■ What to work on: Each entry must be restated exactly as it appears.

■ Records for the task:
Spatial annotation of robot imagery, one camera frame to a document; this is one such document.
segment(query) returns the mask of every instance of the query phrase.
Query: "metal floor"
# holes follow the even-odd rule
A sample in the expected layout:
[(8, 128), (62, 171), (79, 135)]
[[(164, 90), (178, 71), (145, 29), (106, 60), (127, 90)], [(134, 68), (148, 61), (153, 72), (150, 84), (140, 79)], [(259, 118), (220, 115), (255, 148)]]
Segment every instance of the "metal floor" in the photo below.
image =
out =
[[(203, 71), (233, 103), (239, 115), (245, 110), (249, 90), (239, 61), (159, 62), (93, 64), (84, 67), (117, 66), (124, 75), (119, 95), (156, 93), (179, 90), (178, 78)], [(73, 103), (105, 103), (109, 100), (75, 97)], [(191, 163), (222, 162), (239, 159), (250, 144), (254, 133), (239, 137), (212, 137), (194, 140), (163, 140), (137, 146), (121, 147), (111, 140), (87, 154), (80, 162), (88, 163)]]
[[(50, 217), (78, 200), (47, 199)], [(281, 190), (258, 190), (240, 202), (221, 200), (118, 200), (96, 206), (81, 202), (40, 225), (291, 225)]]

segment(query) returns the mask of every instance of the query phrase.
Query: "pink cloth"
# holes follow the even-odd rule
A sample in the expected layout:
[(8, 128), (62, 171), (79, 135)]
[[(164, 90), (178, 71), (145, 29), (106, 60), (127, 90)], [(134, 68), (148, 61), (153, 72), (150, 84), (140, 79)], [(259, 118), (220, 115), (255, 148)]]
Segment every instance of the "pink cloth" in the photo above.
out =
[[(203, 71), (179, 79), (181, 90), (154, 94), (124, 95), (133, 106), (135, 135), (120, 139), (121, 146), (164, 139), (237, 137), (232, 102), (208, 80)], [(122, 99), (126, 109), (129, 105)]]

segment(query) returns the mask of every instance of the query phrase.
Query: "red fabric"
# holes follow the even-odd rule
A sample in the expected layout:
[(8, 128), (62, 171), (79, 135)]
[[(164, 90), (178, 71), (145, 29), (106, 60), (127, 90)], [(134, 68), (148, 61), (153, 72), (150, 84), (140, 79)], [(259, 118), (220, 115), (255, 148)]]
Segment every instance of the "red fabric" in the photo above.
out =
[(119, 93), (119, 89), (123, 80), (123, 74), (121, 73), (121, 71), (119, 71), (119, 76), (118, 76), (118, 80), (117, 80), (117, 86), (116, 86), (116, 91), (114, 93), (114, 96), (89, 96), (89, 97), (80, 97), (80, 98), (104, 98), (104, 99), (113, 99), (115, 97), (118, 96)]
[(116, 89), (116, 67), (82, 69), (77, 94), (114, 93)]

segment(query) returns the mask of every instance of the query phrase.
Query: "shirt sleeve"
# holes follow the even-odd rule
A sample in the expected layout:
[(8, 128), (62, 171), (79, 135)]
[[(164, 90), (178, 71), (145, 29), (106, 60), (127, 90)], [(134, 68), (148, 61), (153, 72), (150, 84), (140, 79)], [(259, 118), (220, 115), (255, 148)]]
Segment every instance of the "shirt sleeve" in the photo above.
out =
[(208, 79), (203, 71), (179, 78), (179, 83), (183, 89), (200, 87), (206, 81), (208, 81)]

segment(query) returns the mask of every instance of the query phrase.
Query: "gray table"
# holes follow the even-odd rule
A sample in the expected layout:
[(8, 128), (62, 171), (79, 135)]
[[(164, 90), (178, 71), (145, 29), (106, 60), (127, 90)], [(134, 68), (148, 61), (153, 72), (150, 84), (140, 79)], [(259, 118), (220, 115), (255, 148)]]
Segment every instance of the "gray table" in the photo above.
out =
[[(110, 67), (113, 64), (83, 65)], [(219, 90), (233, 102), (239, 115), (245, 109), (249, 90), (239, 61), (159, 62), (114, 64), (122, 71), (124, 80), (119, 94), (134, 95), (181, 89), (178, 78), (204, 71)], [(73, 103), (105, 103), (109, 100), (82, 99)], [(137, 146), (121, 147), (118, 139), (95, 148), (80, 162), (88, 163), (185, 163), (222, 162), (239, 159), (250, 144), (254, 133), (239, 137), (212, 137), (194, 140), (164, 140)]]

■ Response for this exercise:
Spatial annotation of robot imagery, one camera frame to a document; this is one such document.
segment(query) returns the mask of every instance of the query phrase.
Query: "metal floor"
# holes follow the even-odd rule
A sample in the expected layout:
[(8, 128), (62, 171), (79, 135)]
[[(164, 90), (178, 71), (145, 29), (106, 60), (127, 90)], [(134, 68), (148, 61), (153, 72), (150, 84), (140, 79)], [(259, 118), (220, 115), (255, 148)]]
Segment every instance of the "metal floor" in the photo below.
image =
out =
[[(203, 71), (233, 103), (239, 115), (245, 110), (249, 90), (239, 61), (159, 62), (93, 64), (84, 67), (117, 66), (124, 75), (119, 95), (156, 93), (179, 90), (178, 78)], [(73, 103), (105, 103), (109, 100), (75, 97)], [(191, 163), (222, 162), (239, 159), (250, 144), (254, 133), (239, 137), (212, 137), (194, 140), (163, 140), (137, 146), (121, 147), (111, 140), (87, 154), (80, 162), (88, 163)]]
[[(50, 217), (78, 200), (47, 199)], [(281, 190), (258, 190), (240, 202), (221, 200), (118, 200), (96, 206), (81, 202), (40, 225), (291, 225)]]

segment(query) returns the mask of every instance of the query phrase.
Query: "pink cloth"
# holes follow the even-odd rule
A sample in the expected layout:
[(8, 128), (62, 171), (79, 135)]
[[(164, 90), (178, 71), (145, 29), (106, 60), (127, 90)], [(134, 68), (148, 61), (153, 72), (150, 84), (140, 79)], [(259, 118), (220, 115), (255, 148)]]
Segment every instance of the "pink cloth" in the photo above.
out =
[[(203, 71), (179, 79), (181, 90), (154, 94), (124, 95), (133, 106), (135, 135), (120, 139), (121, 146), (164, 139), (237, 137), (232, 102), (208, 80)], [(122, 99), (126, 109), (129, 105)]]

segment(query) returns the mask of every instance of the query phrase.
Query: "red fabric"
# holes follow the even-odd rule
A sample in the expected layout:
[(8, 128), (62, 171), (79, 135)]
[[(164, 90), (178, 71), (145, 29), (106, 60), (127, 90)], [(134, 68), (148, 61), (153, 72), (150, 84), (140, 79)], [(259, 118), (220, 115), (255, 148)]]
Segment every instance of the "red fabric" in the photo above.
out =
[(119, 93), (119, 89), (123, 80), (123, 74), (121, 73), (121, 71), (119, 71), (119, 76), (118, 76), (118, 80), (117, 80), (117, 86), (116, 86), (116, 91), (114, 93), (114, 96), (89, 96), (89, 97), (80, 97), (80, 98), (104, 98), (104, 99), (113, 99), (115, 97), (118, 96)]
[(116, 89), (116, 67), (82, 69), (77, 94), (114, 93)]

segment(query) returns the mask of every instance of the query phrase.
Query: "shirt sleeve"
# holes follow the even-odd rule
A sample in the expected layout:
[(8, 128), (62, 171), (79, 135)]
[[(164, 90), (178, 71), (145, 29), (106, 60), (127, 90)], [(134, 68), (148, 61), (153, 72), (150, 84), (140, 79)], [(259, 118), (220, 115), (255, 148)]]
Segment every instance of the "shirt sleeve" in the photo above.
out =
[(208, 79), (203, 71), (179, 78), (179, 83), (183, 89), (200, 87), (206, 81), (208, 81)]

segment(query) returns the mask of every instance of the query phrase.
Query: "gray table"
# holes follow the even-odd rule
A sample in the expected layout:
[(8, 128), (62, 171), (79, 135)]
[[(164, 90), (178, 71), (145, 29), (106, 60), (127, 90)], [(134, 68), (148, 61), (153, 72), (150, 84), (140, 79)], [(259, 118), (220, 115), (255, 148)]]
Segment every instance of the "gray table" in the photo above.
out =
[[(110, 67), (113, 64), (83, 65)], [(219, 90), (233, 102), (239, 115), (245, 109), (249, 90), (239, 61), (159, 62), (114, 64), (122, 71), (124, 80), (119, 94), (134, 95), (181, 89), (178, 78), (204, 71)], [(73, 103), (105, 103), (109, 100), (82, 99)], [(137, 146), (121, 147), (118, 139), (95, 148), (80, 162), (88, 163), (185, 163), (222, 162), (239, 159), (250, 144), (254, 133), (239, 137), (212, 137), (194, 140), (164, 140)]]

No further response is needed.